Proponents of income-mixing schemes, whose pedigree goes back at least to Jane Jacobs’s Death and life of great American cities, have offered a variety of reasons why mixed income neighbourhoods are better places for the poor: a middle-class presence builds social capital; middle-class people provide salutary role models; they know, and can teach others, how to take advantage of education and job opportunities; a middle class presence deters criminals, and makes it more likely that a good level of public services and facilities will be provided by the municipality.

There are plenty of arguments on both sides, and public discussion has resolved itself largely into a left-liberal ideological debate, with maximum opportunity on both sides for rhetoric and minimum enlightenment. A recent article in the Urban Affairs Review, therefore, blows over this tired controversy like a breath of fresh air. Authors Mark L. Joseph, Robert J. Chaskin and Henry S. Webber offer a careful examination of the theoretical underpinnings of the various arguments for mixed-income neighbourhoods and draw on a large literature to assess the evidence for each theory.

The outcome of their assessment is a specification of the benefits we might reasonably be able to expect to gain from mixed-income development and those that are less likely to materialize. The authors find, for example, that personal social ties between low-income and middle-income residents of mixed neighbourhoods are unlikely to develop. This largely puts paid to the notion that less well-off residents can expect to get advice regarding job or education opportunities from their better-off neighbours, and casts doubt on the idea that the affluent will provide role models for the poor (a dubious notion to begin with, given the frequency of personal problems, bad habits, and social discord throughout society).

At the same time, the evidence the authors find gives credence to the idea that a middle-class presence can provide a bulwark against social disorder and support for the provision of a high level of public services for the neighbourhood as a whole. The authors go on to point out that, if we start with a specific and realistic set of expectations for mixed-income development, we will be in a better position to make intelligent decisions about such things as the design of neighbourhoods, the mix of populations, the level and types of public services provided, and the procedures followed in implementing programs.
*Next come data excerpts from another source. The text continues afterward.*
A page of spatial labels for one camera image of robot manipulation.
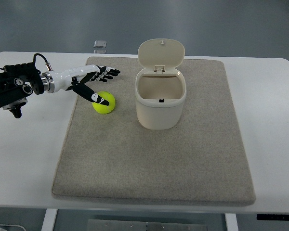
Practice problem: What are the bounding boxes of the beige lidded plastic bin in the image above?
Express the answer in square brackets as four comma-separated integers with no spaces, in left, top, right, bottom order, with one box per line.
[135,38,187,130]

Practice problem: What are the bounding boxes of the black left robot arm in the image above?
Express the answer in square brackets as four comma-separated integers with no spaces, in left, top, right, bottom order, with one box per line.
[0,62,120,118]

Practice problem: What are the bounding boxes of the white table leg right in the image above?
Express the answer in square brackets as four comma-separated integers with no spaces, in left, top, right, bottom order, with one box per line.
[225,213,239,231]

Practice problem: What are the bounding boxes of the yellow tennis ball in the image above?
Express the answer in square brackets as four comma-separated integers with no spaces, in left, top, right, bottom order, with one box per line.
[92,91,116,114]

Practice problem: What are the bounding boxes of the clear floor plate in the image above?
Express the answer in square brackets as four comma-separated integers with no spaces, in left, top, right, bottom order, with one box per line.
[93,40,107,49]

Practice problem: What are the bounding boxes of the black table control panel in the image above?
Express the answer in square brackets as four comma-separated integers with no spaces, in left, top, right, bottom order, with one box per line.
[256,214,289,221]

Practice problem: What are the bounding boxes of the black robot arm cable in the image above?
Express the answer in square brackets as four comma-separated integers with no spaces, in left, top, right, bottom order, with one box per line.
[32,53,54,73]

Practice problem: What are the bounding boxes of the white table leg left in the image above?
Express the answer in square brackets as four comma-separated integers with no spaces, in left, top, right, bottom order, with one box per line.
[41,208,58,231]

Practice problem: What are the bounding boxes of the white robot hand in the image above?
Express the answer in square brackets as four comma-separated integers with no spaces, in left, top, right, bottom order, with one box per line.
[47,65,120,106]

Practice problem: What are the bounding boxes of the white table leg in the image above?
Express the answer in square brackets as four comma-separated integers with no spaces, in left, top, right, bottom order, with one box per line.
[41,208,58,231]
[225,213,239,231]

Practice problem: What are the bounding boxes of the beige fabric mat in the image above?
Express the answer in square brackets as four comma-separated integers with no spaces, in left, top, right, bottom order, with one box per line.
[52,57,256,206]
In three other posts, “Thinking a little harder about urban crime”, “Are you tired of the sprawl game?”, and “Fixing sprawl would be a lot easier if we’d focus on the problem”, I provided examples of how the fixed ideological positions we love to argue about tend to defeat our intentions of improving our lives and those of others. We imagine ourselves to be standing up and fighting for what is right, but often we are in fact substituting slogans for thought, and putting up obstacles to the improvements we seek. Big ideas are well and good up to a point, but we have plenty of them. What we need more of is critical questions and smart research. Authors Joseph, Chaskin and Webber thought of a good question to ask, and have assembled answers we can use.

Want to ask some critical questions about mixed-income neighbourhoods, and do a little smart research, of your own? The points briefly summarized in this blog entry are subjected to careful analysis and thorough documentation in:

ResearchBlogging.orgJoseph, M., Chaskin, R., & Webber, H. (2007). The Theoretical Basis for Addressing Poverty Through Mixed-Income Development Urban Affairs Review, 42 (3), 369-409 DOI: 10.1177/1078087406294043

Joseph et al also provide lots of citations of other good research, as does:

Susan J. Popkin, Bruce Katz, Mary K. Cunningham, Karen D. Brown, Jeremy Gustafson, and Margery A. Turner. 2004. “A decade of Hope VI: Research findings and policy challenges.” Washington, DC: The Urban Institute. Accessed at www.urban.org.